WHAT YOU HAVE TO DO:
Give the number of lines in the data below that contain "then", and only that number.

··· PROVIDED RECORDS

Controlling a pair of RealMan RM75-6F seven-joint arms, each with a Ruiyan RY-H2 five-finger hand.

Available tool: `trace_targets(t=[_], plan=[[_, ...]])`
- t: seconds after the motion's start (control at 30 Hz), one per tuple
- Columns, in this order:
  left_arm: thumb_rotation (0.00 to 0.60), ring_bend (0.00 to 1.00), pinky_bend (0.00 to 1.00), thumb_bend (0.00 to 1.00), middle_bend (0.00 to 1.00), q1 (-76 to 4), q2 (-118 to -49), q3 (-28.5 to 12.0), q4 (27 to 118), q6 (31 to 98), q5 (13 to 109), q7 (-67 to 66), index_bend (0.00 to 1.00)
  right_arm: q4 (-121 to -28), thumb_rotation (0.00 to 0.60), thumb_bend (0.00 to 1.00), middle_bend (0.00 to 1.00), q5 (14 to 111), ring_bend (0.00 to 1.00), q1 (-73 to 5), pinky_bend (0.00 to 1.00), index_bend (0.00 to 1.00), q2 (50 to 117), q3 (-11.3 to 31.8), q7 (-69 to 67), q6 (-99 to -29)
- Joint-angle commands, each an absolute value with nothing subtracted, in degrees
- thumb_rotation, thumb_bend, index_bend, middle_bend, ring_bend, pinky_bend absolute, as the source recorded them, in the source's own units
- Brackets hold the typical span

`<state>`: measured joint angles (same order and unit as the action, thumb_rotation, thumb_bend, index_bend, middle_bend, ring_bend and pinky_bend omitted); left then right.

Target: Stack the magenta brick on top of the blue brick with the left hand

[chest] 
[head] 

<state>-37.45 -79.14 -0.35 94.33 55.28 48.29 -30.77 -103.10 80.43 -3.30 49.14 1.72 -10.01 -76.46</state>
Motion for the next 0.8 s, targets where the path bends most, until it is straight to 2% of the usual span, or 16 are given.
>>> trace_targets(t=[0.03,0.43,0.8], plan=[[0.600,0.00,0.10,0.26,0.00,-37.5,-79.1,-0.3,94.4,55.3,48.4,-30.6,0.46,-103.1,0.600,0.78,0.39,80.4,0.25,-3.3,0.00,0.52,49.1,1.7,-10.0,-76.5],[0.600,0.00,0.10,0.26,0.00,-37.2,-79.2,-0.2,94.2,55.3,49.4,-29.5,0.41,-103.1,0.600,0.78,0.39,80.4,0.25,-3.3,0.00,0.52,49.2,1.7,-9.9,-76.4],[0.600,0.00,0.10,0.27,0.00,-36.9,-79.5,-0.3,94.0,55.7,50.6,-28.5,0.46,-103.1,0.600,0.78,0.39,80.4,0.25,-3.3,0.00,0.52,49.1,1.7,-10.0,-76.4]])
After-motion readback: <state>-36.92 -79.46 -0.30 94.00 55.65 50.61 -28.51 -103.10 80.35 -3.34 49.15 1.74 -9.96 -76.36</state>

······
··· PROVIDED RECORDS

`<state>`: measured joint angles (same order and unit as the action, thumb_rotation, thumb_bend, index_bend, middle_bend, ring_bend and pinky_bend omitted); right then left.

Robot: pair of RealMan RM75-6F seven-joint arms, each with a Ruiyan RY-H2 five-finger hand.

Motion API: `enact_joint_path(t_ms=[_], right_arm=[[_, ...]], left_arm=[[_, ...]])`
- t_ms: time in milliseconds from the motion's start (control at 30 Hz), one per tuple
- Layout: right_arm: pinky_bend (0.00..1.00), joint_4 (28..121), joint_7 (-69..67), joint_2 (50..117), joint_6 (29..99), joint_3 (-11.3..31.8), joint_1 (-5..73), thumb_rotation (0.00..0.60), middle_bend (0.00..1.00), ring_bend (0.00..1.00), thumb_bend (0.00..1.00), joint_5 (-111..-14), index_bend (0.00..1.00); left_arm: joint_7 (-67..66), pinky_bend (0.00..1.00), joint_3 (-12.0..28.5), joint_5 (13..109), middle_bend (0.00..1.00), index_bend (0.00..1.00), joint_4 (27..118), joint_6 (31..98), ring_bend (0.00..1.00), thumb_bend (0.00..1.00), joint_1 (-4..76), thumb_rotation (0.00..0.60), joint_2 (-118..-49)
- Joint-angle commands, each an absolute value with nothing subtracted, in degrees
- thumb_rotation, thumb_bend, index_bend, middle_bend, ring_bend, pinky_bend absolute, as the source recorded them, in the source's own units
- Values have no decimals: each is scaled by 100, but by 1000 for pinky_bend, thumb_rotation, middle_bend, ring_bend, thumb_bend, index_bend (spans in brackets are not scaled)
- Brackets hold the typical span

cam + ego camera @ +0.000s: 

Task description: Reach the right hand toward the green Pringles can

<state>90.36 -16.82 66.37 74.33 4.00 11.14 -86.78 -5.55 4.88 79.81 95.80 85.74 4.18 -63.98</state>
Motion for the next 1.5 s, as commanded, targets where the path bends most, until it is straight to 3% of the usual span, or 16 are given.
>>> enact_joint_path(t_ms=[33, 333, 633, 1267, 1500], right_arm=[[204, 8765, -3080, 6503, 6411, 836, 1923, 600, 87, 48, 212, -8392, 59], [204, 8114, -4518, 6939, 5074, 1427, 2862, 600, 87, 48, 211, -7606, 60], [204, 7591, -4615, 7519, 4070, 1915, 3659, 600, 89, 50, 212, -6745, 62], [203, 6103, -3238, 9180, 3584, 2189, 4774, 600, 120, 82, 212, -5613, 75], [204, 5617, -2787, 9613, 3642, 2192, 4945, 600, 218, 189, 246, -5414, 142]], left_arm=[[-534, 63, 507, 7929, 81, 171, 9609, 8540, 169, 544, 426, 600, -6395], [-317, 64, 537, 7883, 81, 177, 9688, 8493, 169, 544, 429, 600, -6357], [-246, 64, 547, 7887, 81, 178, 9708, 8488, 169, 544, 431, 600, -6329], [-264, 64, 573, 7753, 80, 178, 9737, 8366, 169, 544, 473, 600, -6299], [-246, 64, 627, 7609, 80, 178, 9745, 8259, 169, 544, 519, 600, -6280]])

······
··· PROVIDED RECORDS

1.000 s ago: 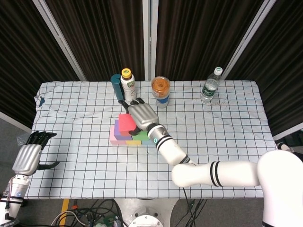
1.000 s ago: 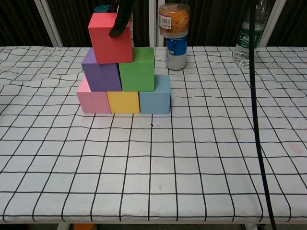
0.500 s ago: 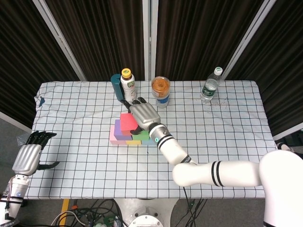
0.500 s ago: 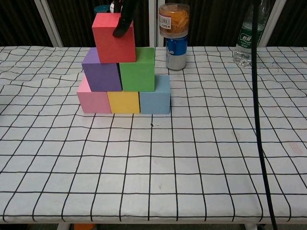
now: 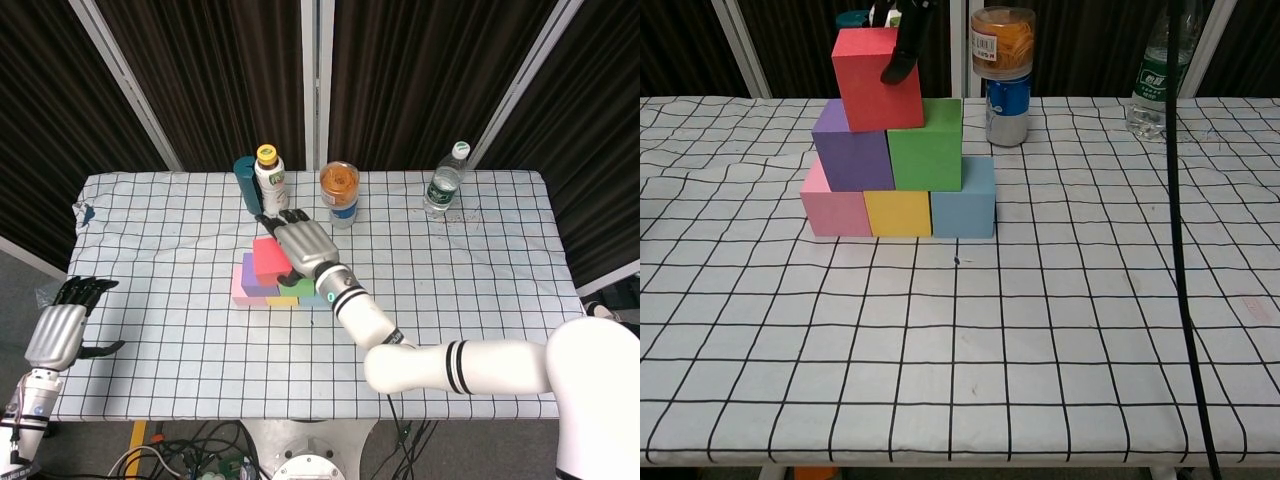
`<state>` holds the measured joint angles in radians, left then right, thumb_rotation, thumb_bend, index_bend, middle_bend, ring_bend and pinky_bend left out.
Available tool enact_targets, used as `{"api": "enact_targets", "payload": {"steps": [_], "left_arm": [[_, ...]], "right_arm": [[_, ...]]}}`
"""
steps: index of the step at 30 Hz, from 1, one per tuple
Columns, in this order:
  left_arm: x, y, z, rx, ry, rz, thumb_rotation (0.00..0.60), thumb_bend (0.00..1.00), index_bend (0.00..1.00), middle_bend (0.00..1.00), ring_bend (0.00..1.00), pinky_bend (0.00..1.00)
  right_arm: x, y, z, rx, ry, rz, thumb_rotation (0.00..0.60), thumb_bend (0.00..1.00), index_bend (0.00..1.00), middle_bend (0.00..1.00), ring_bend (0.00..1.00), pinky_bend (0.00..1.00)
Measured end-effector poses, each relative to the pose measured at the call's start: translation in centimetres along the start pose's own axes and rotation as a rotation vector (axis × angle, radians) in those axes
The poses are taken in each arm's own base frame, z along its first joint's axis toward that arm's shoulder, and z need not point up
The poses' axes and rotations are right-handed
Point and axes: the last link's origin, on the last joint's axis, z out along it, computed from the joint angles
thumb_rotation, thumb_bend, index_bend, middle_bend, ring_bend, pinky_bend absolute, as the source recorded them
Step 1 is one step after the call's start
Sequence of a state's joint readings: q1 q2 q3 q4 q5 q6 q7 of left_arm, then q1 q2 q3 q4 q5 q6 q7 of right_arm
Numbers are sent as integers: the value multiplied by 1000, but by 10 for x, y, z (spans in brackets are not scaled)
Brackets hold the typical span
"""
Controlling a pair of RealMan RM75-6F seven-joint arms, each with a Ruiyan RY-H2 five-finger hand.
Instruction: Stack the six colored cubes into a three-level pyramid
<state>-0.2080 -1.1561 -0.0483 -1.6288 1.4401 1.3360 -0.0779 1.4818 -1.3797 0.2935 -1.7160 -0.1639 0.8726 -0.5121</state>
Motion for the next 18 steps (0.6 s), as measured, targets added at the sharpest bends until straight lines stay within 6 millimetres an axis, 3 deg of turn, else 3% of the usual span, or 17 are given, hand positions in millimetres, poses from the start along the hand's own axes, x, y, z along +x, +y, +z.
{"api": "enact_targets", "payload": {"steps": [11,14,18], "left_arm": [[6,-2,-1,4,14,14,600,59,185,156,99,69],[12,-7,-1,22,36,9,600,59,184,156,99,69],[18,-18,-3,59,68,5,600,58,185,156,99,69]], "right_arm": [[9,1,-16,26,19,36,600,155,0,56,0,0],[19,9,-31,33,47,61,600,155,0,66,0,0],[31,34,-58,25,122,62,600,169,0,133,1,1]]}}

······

SOLUTION BELOW:
4